Task description: When you reach the line containing "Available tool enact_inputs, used" in the entries below, start writing out each line exactly, and stop after the line containing "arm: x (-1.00".

Record set:
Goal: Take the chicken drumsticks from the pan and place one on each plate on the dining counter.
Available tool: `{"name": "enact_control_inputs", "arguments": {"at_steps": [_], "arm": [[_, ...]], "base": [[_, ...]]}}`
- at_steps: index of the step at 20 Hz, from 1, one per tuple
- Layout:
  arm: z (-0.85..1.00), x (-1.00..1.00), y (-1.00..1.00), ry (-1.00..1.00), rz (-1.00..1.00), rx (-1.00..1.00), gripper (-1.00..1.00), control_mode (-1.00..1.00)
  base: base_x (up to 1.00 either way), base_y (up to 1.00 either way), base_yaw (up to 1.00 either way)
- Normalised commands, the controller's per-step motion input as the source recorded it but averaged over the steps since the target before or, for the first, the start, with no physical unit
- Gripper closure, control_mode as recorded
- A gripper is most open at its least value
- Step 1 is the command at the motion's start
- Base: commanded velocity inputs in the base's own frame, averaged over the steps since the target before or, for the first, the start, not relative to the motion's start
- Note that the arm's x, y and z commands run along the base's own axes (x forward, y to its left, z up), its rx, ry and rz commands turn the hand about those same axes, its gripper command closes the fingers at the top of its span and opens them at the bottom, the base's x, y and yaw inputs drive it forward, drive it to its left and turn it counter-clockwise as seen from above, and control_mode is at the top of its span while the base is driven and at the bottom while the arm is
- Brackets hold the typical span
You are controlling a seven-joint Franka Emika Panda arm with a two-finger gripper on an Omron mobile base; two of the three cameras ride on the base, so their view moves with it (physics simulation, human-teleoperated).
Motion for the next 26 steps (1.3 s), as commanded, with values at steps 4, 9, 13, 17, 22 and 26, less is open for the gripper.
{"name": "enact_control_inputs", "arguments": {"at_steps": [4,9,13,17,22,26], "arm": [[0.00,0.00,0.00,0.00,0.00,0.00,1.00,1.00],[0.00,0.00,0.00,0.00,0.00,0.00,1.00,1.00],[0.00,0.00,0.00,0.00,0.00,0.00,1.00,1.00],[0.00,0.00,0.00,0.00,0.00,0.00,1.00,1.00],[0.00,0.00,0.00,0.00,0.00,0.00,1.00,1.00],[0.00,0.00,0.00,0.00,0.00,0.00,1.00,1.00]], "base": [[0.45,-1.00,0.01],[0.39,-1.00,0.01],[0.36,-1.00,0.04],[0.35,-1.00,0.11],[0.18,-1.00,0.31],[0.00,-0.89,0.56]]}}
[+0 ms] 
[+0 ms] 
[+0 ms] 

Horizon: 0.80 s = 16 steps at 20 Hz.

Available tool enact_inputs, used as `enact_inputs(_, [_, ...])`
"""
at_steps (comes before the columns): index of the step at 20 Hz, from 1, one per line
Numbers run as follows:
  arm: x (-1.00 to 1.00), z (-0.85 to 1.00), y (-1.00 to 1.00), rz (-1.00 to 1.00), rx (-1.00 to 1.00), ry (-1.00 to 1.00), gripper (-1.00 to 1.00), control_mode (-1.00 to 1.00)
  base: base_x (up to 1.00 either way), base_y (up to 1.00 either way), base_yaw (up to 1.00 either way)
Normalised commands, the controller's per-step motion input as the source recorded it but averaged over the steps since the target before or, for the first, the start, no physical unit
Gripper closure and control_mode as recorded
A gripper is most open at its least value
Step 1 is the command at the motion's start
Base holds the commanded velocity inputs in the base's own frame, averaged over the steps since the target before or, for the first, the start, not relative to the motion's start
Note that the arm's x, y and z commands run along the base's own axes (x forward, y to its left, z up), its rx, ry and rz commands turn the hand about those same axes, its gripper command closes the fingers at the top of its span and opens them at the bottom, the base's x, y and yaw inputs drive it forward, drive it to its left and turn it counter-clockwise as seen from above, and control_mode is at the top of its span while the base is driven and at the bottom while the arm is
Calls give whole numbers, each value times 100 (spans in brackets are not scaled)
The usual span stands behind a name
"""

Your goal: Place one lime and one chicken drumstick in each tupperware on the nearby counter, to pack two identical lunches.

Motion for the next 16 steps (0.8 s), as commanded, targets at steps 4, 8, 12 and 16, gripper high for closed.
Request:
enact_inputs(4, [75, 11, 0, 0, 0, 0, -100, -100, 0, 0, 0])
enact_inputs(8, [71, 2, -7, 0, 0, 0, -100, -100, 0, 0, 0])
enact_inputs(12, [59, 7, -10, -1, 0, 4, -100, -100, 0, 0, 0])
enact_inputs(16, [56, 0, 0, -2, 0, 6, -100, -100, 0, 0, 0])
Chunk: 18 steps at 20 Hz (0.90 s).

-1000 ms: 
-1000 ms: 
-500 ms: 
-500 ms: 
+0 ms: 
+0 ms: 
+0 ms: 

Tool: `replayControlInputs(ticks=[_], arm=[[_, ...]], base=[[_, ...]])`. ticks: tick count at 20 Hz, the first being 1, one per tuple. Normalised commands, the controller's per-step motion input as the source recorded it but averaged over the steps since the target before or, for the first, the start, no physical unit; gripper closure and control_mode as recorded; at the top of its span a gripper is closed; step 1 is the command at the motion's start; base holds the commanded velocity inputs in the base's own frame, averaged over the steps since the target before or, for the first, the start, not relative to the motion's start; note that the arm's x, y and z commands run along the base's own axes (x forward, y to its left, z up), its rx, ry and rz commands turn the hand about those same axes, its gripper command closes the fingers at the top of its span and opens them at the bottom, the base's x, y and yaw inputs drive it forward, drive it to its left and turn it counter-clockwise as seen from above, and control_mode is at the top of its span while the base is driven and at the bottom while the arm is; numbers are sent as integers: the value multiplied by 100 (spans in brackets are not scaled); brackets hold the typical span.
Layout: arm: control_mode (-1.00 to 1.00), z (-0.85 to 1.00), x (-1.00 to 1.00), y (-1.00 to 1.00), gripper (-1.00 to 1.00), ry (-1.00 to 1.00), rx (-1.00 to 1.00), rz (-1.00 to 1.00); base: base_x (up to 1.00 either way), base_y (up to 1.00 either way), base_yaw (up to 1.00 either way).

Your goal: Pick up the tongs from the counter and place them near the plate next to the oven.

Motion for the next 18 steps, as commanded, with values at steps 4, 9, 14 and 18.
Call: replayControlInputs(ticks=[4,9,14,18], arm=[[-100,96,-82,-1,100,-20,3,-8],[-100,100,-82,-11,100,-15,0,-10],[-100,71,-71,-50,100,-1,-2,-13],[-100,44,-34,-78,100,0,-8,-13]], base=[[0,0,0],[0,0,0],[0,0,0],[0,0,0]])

Exercise output:
Available tool enact_inputs, used as `enact_inputs(_, [_, ...])`
"""
at_steps (comes before the columns): index of the step at 20 Hz, from 1, one per line
Numbers run as follows:
  arm: x (-1.00 to 1.00), z (-0.85 to 1.00), y (-1.00 to 1.00), rz (-1.00 to 1.00), rx (-1.00 to 1.00), ry (-1.00 to 1.00), gripper (-1.00 to 1.00), control_mode (-1.00 to 1.00)

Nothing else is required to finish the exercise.